Jacob Lawrence Memorial Retrospective at D.C. Moore
NEW YORK CITY – Jacob Lawrence has been widely considered one of America’s preeminent painters for the last six decades. He passed away in June 2000 and the retrospective exhibition from February 6 to March 3 will be presented in his honor and dedicated to his memory at D.C. Moore Gallery. It will include more than 30 paintings selected from over 60 years of Lawrence’s career. Chronologically the works range from the 1937 paintings “Christmas” and “Junk” to some of the artist’s last paintings from the 1998 “Builders” series.
“Jacob Lawrence occupies an unusual position in the history of American Art,” observes Peter Nesbett in the introduction to the recently published book Over the Line: The Art and Life of Jacob Lawrence. “He is an iconic figure, one of the great modern painters of the Twentieth Century…He has walked a careful line between abstract and figurative art, using aesthetic values for social ends. His success at balancing such seemingly irreconcilable aspects of art is a fundamental characteristic of his long and distinguished career.”
This exhibition leads the viewer on a journey which roughly parallels the artist’s own experience, New York City’s Harlem is represented in works from virtually every decade from the 1930s through the 1980s. Lawrence’s move to Seattle, Washington in the early 1970s is symbolized by the “Builders” theme, represented by works dating from 1971 through 1998.
Lawrence was born in 1917 in Atlantic City, N.J. His family moved to New York City’s Harlem in 1930, where young Lawrence came into contact with some of the greatest artistic and intellectual minds of his generation. During the previous decade, Harlem had experienced the rich period known as the Harlem Renaissance, and the neighborhood was still the focal point of African-American culture. Before he was 20 years old, Lawrence had developed a powerful, concise style that expressed all of the vibrancy and pathos of the neighborhood and its occupants.
Lawrence became a nationally known figure virtually overnight when his “The Migration Series” was shown at New York’s Downtown Gallery in 1941. The 24-year-old artist became the first African American to be represented by a New York gallery. Fortune magazine published a lengthy article on the series that reproduced 26 of series’ 60 panels, and the entire series was purchased jointly by the Museum of Modern Art and the Phillips Collection.
Lawrence was drafted into the Coast Guard during World War II and was assigned duty as a combat artist. Following his discharge, the artist returned to Harlem and resumed painting vignettes of neighborhood life. He was invited to teach at Black Mountain College in 1946 – the first of many teaching posts he would take over the years. Lawrence received a Guggenheim Foundation grant to paint the “War” series in 1946 and 47, and in 1947 Fortune Magazine commissioned him to do ten paintings examining postwar conditions in the American South. His next major series was “Struggle: From the History of the American People,” produced in 1955-56.

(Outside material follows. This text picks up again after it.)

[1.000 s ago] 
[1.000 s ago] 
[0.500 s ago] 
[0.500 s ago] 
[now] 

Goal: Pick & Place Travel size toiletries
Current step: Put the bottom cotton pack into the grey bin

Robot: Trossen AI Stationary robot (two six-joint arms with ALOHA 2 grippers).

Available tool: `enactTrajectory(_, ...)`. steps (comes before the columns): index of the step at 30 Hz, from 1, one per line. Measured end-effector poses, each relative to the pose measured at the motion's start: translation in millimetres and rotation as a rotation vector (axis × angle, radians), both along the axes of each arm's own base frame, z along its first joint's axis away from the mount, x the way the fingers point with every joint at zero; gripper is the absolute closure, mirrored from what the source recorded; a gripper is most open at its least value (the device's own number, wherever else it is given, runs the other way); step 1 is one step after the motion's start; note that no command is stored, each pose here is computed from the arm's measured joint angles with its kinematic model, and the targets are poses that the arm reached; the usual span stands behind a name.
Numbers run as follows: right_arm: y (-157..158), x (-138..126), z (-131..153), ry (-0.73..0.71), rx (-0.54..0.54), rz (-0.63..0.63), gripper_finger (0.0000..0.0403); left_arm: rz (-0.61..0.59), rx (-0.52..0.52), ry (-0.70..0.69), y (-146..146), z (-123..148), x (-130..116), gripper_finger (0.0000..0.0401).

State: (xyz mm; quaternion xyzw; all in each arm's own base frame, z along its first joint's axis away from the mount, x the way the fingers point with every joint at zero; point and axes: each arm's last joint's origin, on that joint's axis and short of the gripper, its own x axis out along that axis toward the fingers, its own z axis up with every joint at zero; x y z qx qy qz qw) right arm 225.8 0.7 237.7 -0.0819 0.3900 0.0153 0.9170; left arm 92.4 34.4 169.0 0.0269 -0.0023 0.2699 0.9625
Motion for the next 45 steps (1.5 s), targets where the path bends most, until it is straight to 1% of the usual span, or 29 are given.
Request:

During the 1950s and 60s, Lawrence’s work was characterized by stylistic experimentation and everyday imagery. In the late 1960s, he returned to a more straight forward style and optimistic outlook. In 1971, Lawrence was offered a permanent position teaching art at the University of Washington, and he and his wife, artist Gwendolyn Knight, moved to Seattle. Thematically, he concentrated on the topic of “Builders.” Within the wide field of development offered by the “Builders” subject, Lawrence underscored a life-long vision of man’s labor and struggle as his major theme.
Over the last decade, a number of major traveling exhibitions of Lawrence’s work have been presented in museums across the country. These include: “Jacob Lawrence: American Painter,” organized by the Seattle Museum of Art; “Jacob Lawrence: The Frederick Douglass and Harriet Tubman Series of 1938-40,” organized by the Hampton University Museum in Virginia; and “Jacob Lawrence’s The Migration Series,” organized jointly by the Phillips Collection in Washington, D.C. and the Museum of Modern Art in New York.
“Over the Line: The Art and Life of Jacob Lawrence,” a major traveling exhibition which opens at the Phillips Collection in May of 2001, will be seen in museums across the country from 2001 to 2003, including the Whitney Museum of American Art in New York City, the Detroit Institute of Arts in Michigan, the Los Angeles County Museum of Art in California and the Museum of Fine Arts in Houston, Tex. A definitive two volume catalogue raisonne and examination of Lawrence’s life and work, also titled Over the Line: The Art and Life of Jacob Lawrence, was published in the fall by the University of Washington Press.